Experimental results supporting the effectiveness of the presented methods is given.

__ Strengths__: Causal DAG learning remains of interest to the community. This work is more ambitious than much in this area since a Bayesian approach is taken where we must consider an entire posterior distribution over DAGs. The paper is actually *useful* in that it details key algorithmic innovations to get a method working. Useful empirical work is presented to help decide between competing reasonable choices e.g. for choosing 'good' parents.

__ Weaknesses__: The selection of candidate parents methods were heuristic rather than based on any solid theory. But they were explicitly labelled as heuristic and experiment was used to choose between them so this is a small weakness.

__ Correctness__: I found no technical errors and appropriate experiments were conducted.

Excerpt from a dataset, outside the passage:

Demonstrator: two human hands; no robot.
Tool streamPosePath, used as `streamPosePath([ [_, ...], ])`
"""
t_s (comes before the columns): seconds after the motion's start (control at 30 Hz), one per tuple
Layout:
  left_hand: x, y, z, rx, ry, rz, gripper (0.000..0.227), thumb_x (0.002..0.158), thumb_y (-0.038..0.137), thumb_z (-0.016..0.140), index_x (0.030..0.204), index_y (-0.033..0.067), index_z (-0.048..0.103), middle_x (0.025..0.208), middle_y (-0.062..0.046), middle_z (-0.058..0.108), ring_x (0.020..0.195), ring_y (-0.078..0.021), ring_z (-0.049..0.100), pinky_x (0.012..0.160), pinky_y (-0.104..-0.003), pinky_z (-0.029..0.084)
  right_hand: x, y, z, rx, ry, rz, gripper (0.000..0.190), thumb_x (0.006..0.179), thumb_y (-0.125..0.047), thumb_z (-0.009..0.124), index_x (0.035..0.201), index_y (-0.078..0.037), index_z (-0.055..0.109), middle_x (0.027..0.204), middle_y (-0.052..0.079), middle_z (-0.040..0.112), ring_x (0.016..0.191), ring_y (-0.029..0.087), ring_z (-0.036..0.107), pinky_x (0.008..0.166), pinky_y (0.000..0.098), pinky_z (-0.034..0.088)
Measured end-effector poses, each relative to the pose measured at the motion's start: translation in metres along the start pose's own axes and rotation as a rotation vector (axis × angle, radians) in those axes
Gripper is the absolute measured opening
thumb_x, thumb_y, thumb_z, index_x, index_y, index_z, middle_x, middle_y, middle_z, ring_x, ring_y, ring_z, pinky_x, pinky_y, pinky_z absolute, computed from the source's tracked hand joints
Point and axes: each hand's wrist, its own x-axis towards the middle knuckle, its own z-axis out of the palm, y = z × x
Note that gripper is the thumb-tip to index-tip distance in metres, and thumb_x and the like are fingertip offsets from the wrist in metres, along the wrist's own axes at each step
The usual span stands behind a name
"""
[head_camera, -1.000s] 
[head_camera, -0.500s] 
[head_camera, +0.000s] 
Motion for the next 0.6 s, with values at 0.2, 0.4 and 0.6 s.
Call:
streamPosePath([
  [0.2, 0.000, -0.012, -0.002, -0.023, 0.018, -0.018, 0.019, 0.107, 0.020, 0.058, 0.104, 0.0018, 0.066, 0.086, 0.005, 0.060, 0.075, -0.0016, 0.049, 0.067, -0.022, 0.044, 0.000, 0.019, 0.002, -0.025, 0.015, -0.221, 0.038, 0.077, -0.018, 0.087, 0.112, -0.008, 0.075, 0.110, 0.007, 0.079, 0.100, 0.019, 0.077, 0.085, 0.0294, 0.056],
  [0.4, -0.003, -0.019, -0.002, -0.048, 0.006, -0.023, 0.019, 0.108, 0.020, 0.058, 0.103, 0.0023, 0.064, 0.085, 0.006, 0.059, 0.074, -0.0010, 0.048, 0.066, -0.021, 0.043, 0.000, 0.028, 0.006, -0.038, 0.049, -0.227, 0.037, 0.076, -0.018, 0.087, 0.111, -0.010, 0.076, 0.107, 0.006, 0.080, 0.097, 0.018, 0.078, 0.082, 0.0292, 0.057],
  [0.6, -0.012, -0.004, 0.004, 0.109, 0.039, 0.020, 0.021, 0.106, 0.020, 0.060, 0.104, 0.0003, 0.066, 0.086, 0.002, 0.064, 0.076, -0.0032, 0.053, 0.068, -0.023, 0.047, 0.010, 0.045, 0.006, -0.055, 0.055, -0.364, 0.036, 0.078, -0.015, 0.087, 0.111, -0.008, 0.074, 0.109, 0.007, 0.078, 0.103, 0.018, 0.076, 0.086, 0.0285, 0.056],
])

__ Clarity__: The writing is good and I only found one typo
p142: precompue -> precompute

__ Relation to Prior Work__: The paper explicitly builds on recent prior work and makes appropriate connections to related work. The authors also make use of existing software.

__ Reproducibility__: Yes

__ Additional Feedback__: As should be clear from the comments given above, I think this is a useful paper that merits acceptance. A worthwhile and difficult problem is attempted and a new and successful method is created to deal with it.
I would have liked more about computing the "inverse proposal probability" in Metropolis-Hastings. Perhaps this is detailed in the associated arxiv paper, but I think it needs to be mentioned here. Also why choose randomly (I assume this means with equal probability) between moves? Is this for easy computation or because there is no particular reason to bias towards, say, splitting.
Robert Cowell had some software called BAIES, see Cowell 1992 in "Bayesian statistics 4", so we have a name clash unfortunately.
AFTER DISCUSSION/AUTHOR FEEDBACK
Thanks to the authors for their feedback. I remain in favour of acceptance.